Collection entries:
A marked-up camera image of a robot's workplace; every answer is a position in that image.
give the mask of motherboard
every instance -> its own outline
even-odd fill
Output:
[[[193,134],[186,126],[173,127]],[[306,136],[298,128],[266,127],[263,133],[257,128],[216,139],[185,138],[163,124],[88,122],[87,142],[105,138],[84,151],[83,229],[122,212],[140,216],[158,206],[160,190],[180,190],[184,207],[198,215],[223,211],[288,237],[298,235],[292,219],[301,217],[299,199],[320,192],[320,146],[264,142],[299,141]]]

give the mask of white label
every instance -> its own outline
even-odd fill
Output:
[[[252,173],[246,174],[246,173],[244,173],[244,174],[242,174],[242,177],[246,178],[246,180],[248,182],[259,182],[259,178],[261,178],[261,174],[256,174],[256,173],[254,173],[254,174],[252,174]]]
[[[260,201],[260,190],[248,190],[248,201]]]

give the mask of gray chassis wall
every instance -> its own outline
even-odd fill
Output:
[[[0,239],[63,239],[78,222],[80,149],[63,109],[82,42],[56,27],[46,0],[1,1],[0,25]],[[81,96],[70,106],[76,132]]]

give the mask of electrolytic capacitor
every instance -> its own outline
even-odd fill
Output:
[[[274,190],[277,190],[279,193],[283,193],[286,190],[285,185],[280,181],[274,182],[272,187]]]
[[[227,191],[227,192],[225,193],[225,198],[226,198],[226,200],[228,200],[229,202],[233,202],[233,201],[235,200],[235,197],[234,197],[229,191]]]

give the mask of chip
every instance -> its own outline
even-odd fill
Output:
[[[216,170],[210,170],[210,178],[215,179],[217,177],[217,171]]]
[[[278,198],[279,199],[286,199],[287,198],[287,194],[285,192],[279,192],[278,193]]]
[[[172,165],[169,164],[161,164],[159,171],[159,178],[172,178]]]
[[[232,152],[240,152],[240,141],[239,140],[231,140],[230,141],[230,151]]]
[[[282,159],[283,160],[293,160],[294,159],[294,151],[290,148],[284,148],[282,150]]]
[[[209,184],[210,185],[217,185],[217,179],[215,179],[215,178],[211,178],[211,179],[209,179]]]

* **Directions for this task**:
This exercise requires an exact copy of all the records.

* **Answer to this task**:
A marked-up camera image of a robot's workplace; every answer is a position in that image.
give the mask of motherboard
every instance -> its own outline
even-odd fill
Output:
[[[193,134],[186,126],[173,127]],[[306,136],[298,128],[266,127],[263,133],[257,128],[216,139],[185,138],[163,124],[88,122],[87,142],[105,138],[84,151],[83,229],[122,212],[140,216],[158,206],[160,190],[180,190],[184,207],[198,215],[223,211],[288,237],[298,235],[292,219],[301,217],[299,199],[320,192],[320,146],[264,142],[299,141]]]

give the mask of white label
every instance -> its own outline
even-odd fill
Output:
[[[252,173],[246,174],[246,173],[244,173],[244,174],[242,174],[242,177],[246,178],[246,180],[248,182],[259,182],[259,178],[261,178],[261,174],[256,174],[256,173],[254,173],[254,174],[252,174]]]
[[[260,201],[260,190],[248,190],[248,201]]]

give the mask of gray chassis wall
every instance -> its own outline
even-odd fill
Output:
[[[0,239],[63,239],[78,222],[80,149],[63,109],[82,42],[56,27],[46,0],[1,1],[0,25]],[[81,96],[70,106],[76,132]]]

give the mask of electrolytic capacitor
every instance -> its own outline
even-odd fill
Output:
[[[274,190],[277,190],[279,193],[283,193],[286,190],[285,185],[280,181],[274,182],[272,187]]]
[[[227,191],[227,192],[225,193],[225,198],[226,198],[226,200],[228,200],[229,202],[233,202],[233,201],[235,200],[235,197],[234,197],[229,191]]]

give the mask of chip
every instance -> its own outline
even-odd fill
Output:
[[[216,170],[210,170],[210,178],[215,179],[217,177],[217,171]]]
[[[278,198],[279,199],[286,199],[287,198],[287,194],[285,192],[279,192],[278,193]]]
[[[172,165],[169,164],[161,164],[159,171],[159,178],[172,178]]]
[[[232,152],[240,152],[240,141],[239,140],[231,140],[230,141],[230,151]]]
[[[282,159],[283,160],[293,160],[294,159],[294,151],[290,148],[284,148],[282,150]]]
[[[209,184],[210,185],[217,185],[217,179],[215,179],[215,178],[211,178],[211,179],[209,179]]]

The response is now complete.